## PROBLEM TO SOLVE
Please state how many lines of the listing contain the word "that", giving the number by itself.

## DATASET CONTENT
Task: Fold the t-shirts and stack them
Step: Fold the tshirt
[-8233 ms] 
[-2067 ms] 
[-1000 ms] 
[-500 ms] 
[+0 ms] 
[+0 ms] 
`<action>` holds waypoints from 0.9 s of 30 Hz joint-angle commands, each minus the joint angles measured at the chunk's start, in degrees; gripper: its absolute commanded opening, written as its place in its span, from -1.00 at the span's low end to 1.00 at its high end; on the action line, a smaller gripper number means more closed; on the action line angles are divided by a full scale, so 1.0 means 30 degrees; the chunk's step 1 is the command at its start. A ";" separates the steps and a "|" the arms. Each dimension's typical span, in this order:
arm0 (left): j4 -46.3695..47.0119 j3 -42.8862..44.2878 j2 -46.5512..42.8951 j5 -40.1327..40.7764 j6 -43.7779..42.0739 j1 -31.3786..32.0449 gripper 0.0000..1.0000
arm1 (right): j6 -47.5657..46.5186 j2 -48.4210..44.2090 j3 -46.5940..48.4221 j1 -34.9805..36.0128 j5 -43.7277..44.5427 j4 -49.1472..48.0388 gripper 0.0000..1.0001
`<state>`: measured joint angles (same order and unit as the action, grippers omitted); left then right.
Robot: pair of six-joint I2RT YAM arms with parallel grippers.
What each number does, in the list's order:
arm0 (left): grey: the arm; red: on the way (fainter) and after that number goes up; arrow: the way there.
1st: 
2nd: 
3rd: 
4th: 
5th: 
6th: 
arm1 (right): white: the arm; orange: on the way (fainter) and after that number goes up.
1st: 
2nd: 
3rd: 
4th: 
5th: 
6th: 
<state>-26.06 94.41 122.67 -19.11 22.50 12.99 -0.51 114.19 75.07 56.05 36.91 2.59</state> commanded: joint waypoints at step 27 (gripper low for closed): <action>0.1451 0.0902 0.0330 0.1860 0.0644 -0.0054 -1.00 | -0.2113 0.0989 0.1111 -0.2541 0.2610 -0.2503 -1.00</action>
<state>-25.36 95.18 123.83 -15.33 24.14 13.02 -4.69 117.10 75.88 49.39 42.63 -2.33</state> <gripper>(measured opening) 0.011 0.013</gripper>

## EXERCISE SOLUTION
2